- _What the task asks_: Go to the line in the entries below that holds "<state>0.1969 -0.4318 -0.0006" and repeat exactly from there through the line that holds "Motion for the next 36", inclusive.

═══ Listed entries

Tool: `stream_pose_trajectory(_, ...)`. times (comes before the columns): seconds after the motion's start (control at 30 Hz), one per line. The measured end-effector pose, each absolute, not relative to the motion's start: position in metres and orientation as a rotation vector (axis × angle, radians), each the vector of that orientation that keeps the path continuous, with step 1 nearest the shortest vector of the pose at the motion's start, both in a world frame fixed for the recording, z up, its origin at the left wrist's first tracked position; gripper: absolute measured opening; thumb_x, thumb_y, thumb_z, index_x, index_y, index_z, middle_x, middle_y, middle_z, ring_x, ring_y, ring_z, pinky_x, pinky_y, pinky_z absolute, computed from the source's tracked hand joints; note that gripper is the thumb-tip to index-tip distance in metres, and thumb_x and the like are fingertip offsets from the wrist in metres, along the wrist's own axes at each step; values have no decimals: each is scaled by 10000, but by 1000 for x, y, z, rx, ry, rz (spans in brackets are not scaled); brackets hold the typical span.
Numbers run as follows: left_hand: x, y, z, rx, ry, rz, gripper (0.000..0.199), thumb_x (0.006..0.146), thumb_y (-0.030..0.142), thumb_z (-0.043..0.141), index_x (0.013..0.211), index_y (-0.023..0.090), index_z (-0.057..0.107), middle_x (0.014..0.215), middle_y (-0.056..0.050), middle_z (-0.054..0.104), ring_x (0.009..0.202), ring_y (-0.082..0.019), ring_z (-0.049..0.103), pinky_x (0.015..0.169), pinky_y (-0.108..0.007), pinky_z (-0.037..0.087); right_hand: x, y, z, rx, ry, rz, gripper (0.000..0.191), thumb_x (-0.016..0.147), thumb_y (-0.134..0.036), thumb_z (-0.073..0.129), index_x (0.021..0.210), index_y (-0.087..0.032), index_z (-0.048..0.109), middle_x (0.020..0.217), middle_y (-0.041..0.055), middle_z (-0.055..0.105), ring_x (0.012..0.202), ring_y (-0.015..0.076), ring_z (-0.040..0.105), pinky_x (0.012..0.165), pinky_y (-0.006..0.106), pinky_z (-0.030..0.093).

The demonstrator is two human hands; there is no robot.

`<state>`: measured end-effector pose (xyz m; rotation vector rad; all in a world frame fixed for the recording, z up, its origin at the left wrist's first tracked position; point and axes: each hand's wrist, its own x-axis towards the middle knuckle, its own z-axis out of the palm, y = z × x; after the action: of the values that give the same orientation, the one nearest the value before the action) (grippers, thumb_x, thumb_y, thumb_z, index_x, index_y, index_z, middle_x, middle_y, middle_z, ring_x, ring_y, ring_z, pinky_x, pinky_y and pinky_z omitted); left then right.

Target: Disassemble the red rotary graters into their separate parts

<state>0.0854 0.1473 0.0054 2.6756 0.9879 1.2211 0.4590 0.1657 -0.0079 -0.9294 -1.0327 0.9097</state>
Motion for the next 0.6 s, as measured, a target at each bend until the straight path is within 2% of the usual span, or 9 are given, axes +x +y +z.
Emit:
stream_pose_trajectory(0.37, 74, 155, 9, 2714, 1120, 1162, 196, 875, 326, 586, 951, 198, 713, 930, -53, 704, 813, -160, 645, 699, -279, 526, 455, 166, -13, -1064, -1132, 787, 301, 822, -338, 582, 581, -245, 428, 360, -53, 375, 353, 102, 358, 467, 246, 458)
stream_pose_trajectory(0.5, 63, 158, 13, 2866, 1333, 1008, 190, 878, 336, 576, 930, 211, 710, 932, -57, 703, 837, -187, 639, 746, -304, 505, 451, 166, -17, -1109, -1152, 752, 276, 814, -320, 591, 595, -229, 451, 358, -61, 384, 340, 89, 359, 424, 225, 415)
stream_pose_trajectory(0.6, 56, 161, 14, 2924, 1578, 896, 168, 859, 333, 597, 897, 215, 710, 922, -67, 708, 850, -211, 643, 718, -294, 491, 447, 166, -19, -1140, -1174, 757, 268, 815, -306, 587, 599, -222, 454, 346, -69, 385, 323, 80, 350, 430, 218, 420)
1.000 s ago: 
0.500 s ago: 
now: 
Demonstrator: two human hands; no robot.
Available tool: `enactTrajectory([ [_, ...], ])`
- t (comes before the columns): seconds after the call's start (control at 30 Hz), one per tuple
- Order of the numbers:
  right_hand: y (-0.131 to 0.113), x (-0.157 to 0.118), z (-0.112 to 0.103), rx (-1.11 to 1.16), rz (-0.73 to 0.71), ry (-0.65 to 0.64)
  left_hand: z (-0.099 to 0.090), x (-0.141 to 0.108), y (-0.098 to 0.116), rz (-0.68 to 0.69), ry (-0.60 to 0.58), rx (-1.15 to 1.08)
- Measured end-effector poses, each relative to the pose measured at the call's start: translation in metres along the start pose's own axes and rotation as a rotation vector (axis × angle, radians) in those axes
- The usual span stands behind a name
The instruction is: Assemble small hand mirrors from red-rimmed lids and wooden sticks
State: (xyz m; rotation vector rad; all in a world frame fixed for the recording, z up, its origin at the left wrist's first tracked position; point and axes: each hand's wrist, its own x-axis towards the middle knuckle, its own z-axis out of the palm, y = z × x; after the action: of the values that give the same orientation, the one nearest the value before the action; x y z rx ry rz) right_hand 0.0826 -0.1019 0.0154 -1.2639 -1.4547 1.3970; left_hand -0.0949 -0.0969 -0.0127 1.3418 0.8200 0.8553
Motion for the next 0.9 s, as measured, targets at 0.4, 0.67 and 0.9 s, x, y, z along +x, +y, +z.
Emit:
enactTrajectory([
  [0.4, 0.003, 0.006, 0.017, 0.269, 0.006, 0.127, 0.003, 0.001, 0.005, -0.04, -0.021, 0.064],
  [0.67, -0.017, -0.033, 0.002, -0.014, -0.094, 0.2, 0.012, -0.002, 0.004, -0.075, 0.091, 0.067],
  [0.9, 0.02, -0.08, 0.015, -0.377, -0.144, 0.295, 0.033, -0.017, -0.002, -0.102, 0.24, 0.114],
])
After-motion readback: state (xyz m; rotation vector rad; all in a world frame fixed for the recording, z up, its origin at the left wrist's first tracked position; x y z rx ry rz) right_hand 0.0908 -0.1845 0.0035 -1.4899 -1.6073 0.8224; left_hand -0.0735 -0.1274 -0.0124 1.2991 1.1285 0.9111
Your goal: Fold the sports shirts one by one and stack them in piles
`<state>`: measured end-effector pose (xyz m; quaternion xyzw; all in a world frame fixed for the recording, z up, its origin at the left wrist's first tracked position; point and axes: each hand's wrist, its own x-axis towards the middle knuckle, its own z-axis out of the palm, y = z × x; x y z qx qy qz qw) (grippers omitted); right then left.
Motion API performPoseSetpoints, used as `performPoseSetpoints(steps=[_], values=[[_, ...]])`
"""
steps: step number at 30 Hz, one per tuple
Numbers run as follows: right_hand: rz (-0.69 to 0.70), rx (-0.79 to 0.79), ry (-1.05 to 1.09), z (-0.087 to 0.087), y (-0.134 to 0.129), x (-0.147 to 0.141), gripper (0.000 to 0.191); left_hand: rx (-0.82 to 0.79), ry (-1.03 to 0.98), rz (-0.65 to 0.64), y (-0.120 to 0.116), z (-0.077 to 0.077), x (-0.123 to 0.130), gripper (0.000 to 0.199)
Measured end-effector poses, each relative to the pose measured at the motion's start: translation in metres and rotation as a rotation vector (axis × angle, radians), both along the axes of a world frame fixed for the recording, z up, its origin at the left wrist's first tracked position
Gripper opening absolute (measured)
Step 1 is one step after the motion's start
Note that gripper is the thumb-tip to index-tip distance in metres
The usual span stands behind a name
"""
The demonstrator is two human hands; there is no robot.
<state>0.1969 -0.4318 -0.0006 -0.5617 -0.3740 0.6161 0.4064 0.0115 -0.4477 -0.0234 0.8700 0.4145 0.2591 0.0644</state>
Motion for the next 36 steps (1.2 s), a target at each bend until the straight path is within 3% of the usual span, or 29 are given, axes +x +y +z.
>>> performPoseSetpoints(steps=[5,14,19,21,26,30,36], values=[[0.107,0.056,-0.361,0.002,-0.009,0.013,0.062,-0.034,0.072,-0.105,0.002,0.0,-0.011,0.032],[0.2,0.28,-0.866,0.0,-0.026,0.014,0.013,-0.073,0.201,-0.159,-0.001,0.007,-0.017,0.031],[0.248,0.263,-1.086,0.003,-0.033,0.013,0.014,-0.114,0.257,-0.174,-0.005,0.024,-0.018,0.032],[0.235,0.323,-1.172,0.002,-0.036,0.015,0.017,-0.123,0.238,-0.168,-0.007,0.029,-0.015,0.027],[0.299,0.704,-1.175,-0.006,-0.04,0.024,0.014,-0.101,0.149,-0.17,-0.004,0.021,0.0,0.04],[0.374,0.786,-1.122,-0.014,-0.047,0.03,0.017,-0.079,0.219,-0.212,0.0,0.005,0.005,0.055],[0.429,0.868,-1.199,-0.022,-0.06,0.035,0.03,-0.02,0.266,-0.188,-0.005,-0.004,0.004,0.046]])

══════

- _Reply_:
<state>0.1969 -0.4318 -0.0006 -0.5617 -0.3740 0.6161 0.4064 0.0115 -0.4477 -0.0234 0.8700 0.4145 0.2591 0.0644</state>
Motion for the next 36 steps (1.2 s), a target at each bend until the straight path is within 3% of the usual span, or 29 are given, axes +x +y +z.

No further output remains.